Rabu, 13 Juli 2022 20:37

Kembalikan Kerugian Korban, Laporan Penggelapan Oknum Dosen di Makassar Berakhir Damai

Syukur Nutu
Konten Redaksi Rakyatku.Com
Hasan Hasbi
Hasan Hasbi

"Kami telah mengajukan permohonan pencabutan laporan polisi karena telah diselesaikan secara kekeluargaan"

RAKYATKU.COM, MAKASSAR - Sempat dilaporkan ke Polda Sulsel, kasus dugaan penipuan terhadap korban APB oleh salah satu oknum dosen di Makassar berinisial AMA akhirnya damai.

Kasus tersebut berlahan setelah menemui titik terang dan penyelesaian pada kesepakatan damai yang ditangani oleh hukum dari Hasnan Hasbi Law Firm.

"Kami sebagai Kuasa Hukum pendekatan kekeluargaan.
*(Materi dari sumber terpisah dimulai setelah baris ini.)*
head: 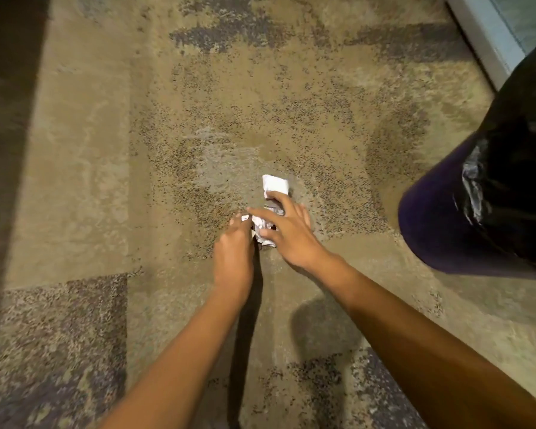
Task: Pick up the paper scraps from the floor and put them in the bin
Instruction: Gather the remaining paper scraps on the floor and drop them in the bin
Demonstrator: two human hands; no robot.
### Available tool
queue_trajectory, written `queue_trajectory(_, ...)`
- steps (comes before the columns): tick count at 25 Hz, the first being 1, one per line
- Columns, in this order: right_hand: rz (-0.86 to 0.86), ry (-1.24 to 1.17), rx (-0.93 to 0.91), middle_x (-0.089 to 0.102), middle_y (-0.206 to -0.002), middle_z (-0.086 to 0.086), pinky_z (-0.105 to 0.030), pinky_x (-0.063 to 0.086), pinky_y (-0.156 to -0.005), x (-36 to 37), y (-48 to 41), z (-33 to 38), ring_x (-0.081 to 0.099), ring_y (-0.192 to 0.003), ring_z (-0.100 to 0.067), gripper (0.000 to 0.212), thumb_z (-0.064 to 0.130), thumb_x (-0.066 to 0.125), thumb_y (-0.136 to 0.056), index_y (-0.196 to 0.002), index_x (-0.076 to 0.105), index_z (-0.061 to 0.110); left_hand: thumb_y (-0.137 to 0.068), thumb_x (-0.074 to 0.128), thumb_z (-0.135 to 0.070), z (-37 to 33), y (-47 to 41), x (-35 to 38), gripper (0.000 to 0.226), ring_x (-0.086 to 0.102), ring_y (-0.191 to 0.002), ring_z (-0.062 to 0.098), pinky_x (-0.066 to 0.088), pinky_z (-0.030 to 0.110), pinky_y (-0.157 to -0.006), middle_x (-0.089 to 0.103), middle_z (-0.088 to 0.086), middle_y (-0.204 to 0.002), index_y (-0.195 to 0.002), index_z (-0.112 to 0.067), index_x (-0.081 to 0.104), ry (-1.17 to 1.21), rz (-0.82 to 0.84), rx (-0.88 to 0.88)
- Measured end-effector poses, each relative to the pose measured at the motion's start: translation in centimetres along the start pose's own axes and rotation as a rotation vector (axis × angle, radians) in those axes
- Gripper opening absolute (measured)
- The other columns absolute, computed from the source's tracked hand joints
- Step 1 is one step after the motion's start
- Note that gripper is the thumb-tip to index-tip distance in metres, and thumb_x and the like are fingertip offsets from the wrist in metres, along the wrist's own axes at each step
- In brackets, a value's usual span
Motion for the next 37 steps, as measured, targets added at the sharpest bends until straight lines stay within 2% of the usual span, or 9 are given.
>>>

Terlapor punya itikad baik dan mengembalikan kerugian klien kami sehingga kasus tidak dilanjutkan," kata Hasnan Hasbi, Kuasa Hukum korban APB pada Rabu 13/7/2022.

Baca Juga : Dimulai 3 Oktober, Berikut Prioritas Pelanggaran Operasi Zebra 2022

Dengan kesepakatan damai tersebut, pihak pelapor pun telah mengajukan penarikan laporan polisi tertanggal 29 Oktober 2020 tentang dugaan tindak pidana Penipuan dan atau penggelapan dengan terlapor inisial AMA.

"Kami telah mengajukan permohonan pencabutan laporan polisi karena telah diselesaikan secara kekeluargaan," tambahnya.

 

Selain itu, pihaknya juga mengapresiasi kinerja Polda Sulsel yang telah bekerja secara profesional sehingga persoalan tersebut dapat diselesaikan dengan baik.

Baca Juga : Kasubdit Regident Ditlantas Polda Sulsel Sidak Samsat Makassar I

"Kami haturkan apresiasi kepada pihak Polda Sulsel yang telah menjelaskan tugas dengan profesional," jelasnya.

Sponsored by MGID

Sebelumnya, Kabag Wassidik Ditreskrimum Polda Sulsel, AKBP Kadarislam mengatakan kasus tersebut tinggal menunggu jadwal gelar perkara untuk dinaikkan ke tahap penyidikan. Bahkan calon tersangka pun disebut sudah ada.

"Tinggal gelar perkara untuk naik sidik. Adami calon tersangka. Lagi antri untuk digelar," kata AKBP Muhammad Kadarislam saat dikonfirmasi 27 Januari lalu.

Baca Juga : Polres Jeneponto Teken Pakta Integritas Penerimaan Tamtama Polri Gelombang I tahun 2023

Diketahui, dugaan penipuan bermula ketika AMA meminjam uang kepada APB sebanyak Rp 675.000.000. Kepada korban, terlapor AMA mengaku menang proyek dan sementara berjalan di salah satu Rumah Sakit plat merah di Kota Makassar.

"Awalnya pelaku meminjam uang kepada klien kami (APB) sebesar Rp 675.000.000 dengan dalih bahwa dia yang mengerjakan proyek di salah satu Rumah Sakit di Kota Makassar," kata kuasa hukum korban APB, pada Jumat 14/1/2022.

Ketika waktu pembayaran pengembalian dana jatuh tempo, AMA hanya membayar Rp 200.000.000 dengan dalih uang hasil proyek Rumah Sakit belum terbayarkan.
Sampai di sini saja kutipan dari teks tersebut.